PRESS RELEASE: The Roundheads take over Clarence Dock!


Clarence Dock in Leeds may be more used to the footfall of shoppers, but it’s set to sound with the footsteps of history — as the English Civil War comes to terrifying life!

Cannon will boom, muskets will fire and the sights, sounds and smells of the 17th Century conflict come to life with an outdoor display next to the Royal Armouries on 25th and 26th September.

An authentic historical encampment, complete with cooking and traditional crafts, will form the centrepiece of a display by the re-enactors of The Earl of Manchester’s Regiment of Foote.

Kids will be able to learn all about the people of the 17th Century, from the hard lives of Oliver Cromwell’s Roundhead veterans to the even harder existences of the women whose job it was to cook and clean. See history brought to life with real weapons, period costume and displays throughout the day that recreate this pivotal moment in local and national history.

Set during the military dictatorship of Cromwell’s Protectorate in 1655, a former Leveller finds the past comes to haunt him as a detachment of New Model Army soldiers returns from Ireland and seeks revenge for his mutiny.

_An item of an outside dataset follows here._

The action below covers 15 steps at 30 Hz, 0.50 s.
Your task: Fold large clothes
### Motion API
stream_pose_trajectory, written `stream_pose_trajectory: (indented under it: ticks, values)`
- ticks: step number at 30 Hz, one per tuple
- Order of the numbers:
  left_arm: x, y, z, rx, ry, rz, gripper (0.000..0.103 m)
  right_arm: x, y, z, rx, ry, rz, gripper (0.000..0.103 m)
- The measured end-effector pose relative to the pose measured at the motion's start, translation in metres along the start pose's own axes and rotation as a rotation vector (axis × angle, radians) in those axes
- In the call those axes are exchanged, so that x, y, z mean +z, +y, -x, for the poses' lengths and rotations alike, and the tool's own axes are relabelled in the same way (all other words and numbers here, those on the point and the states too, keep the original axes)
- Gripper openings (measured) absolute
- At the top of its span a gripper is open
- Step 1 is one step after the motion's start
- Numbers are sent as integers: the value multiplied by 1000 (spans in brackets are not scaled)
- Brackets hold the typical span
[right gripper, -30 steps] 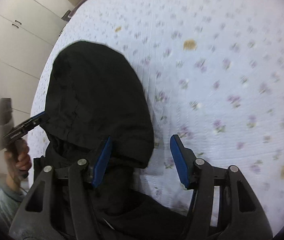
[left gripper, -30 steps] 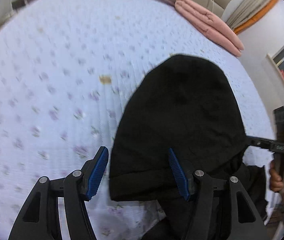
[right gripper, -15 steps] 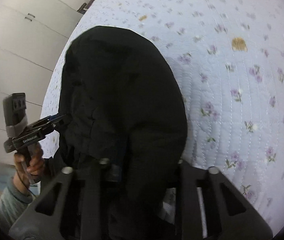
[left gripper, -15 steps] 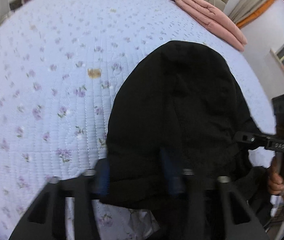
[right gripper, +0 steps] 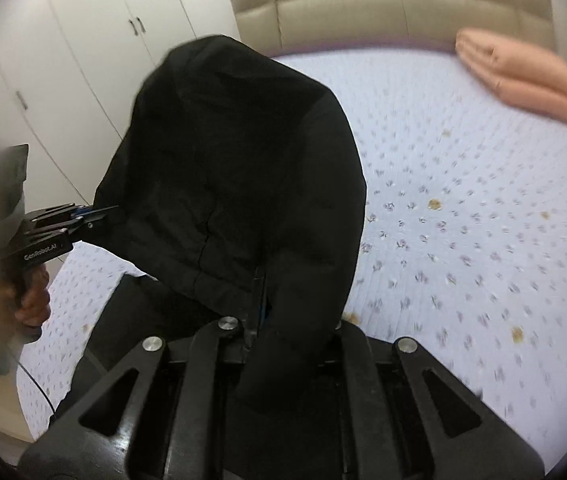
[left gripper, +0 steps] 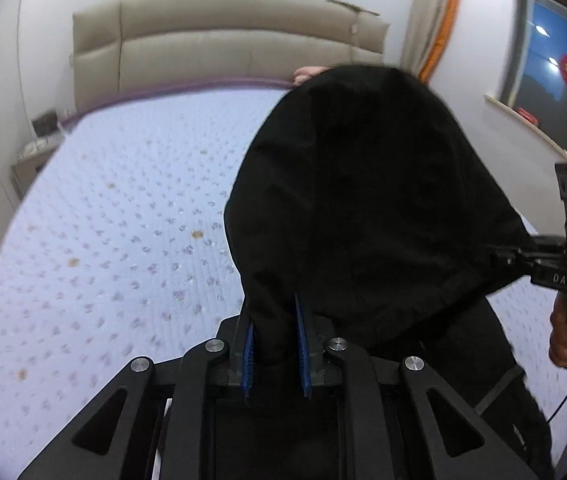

Julian France from the Earl of Manchester’s Regiment of Foote said:
“History lessons usually focus on the conflict between King Charles’ Royalists and the Parliamentarians.
“Yet few people realise that after Charles’ execution the country rapidly slide into what was a military dictatorship, with the infamous New Model Army used to suppress any rebellion.
“This is a part of Leeds’ history that most people don’t know even existed – we want to bring it to life and also put on a great show that the whole family will enjoy.”

Leeds has a rich English Civil Wars history – Briggate and Leeds Bridge were the scene of a battle in 1643 when the Parliamentarians stormed the town from Woodhouse Moor, a fight witnessed by St John’s Church which still stands on New Briggate; overlooking the Royal Armouries, the Cavalier pub now sits on the site where the town was bombarded by Royalist forces; and King Charles himself was interred at Red Hall on the Headrow, where the Cube shopping centre now stands, by Scottish forces on their way to hand him over to Parliament.

For more information, please contact public relations officer
Michael Molcher on 07821 405 772 or

Event details:
 Royal Armouries museum, Armouries Drive, Leeds
When:  10am – 5pm, 25th and 26th September
Activities: Historical encampment with 17th crafts and artefacts; re-enactors in period clothing; regular displays of arms including the firing of cannon and muskets; recruitment of youngsters into the regiment.

About the Earl of Manchester’s Regiment of Foote:
Part of the Sealed Knot, the world’s oldest and Europe’s largest re-enactment society, the members of Earl of Manchester’s Regiment of Foote re-enact a regiment from the English Civil Wars period from 1642-1660. They portray the lifeguard of Edward Montagu, the second Earl of Manchester, who was one of the leading generals in the First English Civil War of 1642-5.

For more information about the regiment, go to

About the English Civil War:
The English Civil War was actually a series of armed conflicts between 1642 and 1652, culminating with the Restoration of King Charles II in 1660. Far more complex than simply ‘Roundheads versus Cavaliers’, the English Civil Wars was a tumultuous period when our modern nation state was first formed.

Long arguments between King Charles I and his Parliament over taxation, religion and control of the country spilled over into open conflict in 1642, with the country dividing into those who supported the King and those who supported Parliament.

Defeated in 1645 at Naseby by Parliament’s New Model Army, Charles was arrested but his subsequent escape sparked the second Civil War. His army was defeated at Preston, and the King was then tried before being executed in January 1649.

His heir, the future Charles II, began the third English Civil War when he invaded England with a Scottish army in 1650. They were defeated by the forces of Oliver Cromwell, who went on to invade Scotland and Ireland.

The only commoner to ever rule England, Cromwell headed the English Commonwealth and then became king in all but name as Lord Protector. He died in 1658, but his son and successor Richard Cromwell soon abdicated. Charles II returned and was restored as King of England in 1660.